How do they harmonize the data from these different sources? Sears and Gillett said it takes a lot of manual translation. Data is divided into seven areas, such as medications and lab results. OCHIN uses standards whenever possible and participates in groups that set standards. There are still labs that don’t use LOINC codes to report results, as well as pharmacies and doctors who don’t use RxNorm for medications. Even ICD-10 changes yearly, as codes come and go.

Data handling
OCHIN isn’t like a public health agency that may be happy sharing data 18 months after it’s collected (as I was told at a conference). OCHIN wants physicians and their institutions to have the latest data on patients, so they carry out millions of transactions each day to keep their database updated as soon as data comes in. Their analytics run multiple times every day, to provide the fast results that users get from queries.

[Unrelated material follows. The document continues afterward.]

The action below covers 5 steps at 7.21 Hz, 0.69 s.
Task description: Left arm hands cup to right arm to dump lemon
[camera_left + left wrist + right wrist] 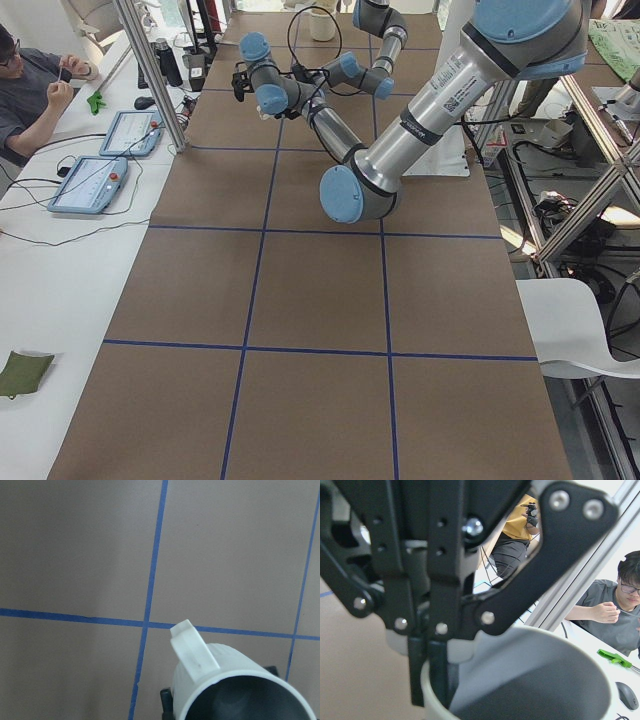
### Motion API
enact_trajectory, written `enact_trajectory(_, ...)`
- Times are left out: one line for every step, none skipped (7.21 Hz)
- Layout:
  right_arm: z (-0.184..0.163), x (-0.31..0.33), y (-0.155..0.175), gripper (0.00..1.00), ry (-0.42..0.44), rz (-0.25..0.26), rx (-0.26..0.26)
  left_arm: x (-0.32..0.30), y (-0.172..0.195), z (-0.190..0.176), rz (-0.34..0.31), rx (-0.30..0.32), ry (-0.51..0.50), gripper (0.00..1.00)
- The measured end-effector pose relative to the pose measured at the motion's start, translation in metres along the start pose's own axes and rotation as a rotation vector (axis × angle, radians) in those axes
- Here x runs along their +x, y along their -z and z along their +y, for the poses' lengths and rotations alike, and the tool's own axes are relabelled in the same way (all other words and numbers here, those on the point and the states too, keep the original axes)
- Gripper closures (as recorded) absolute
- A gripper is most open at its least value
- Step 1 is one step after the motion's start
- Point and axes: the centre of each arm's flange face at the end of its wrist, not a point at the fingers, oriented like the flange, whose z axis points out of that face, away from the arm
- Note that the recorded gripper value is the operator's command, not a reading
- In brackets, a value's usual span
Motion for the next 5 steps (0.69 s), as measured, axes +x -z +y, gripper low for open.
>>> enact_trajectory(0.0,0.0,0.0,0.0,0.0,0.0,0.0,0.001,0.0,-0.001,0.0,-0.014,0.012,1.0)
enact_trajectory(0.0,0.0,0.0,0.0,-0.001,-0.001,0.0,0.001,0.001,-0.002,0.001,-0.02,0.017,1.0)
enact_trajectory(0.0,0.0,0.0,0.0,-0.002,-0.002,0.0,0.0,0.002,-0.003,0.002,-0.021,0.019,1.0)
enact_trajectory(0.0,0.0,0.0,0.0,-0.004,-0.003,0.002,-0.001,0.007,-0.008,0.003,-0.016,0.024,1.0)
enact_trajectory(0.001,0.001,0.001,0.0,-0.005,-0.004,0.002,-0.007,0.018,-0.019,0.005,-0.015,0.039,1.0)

They are also exploring the popular “big data” forms of analytics that are sweeping other industries: machine learning, using feedback to improve algorithms, and so on. Currently, the guidance they offer clinicians is based on traditional clinical recommendations from randomized trials. But they are seeking to expand those sources with other insights from light-weight methods of data analysis.

So data can be useful in health care. Modern analytics should be available to every clinician. After all, OCHIN has made it work. And they don’t even serve up ads for chronic indigestion or 24-hour asthma relief.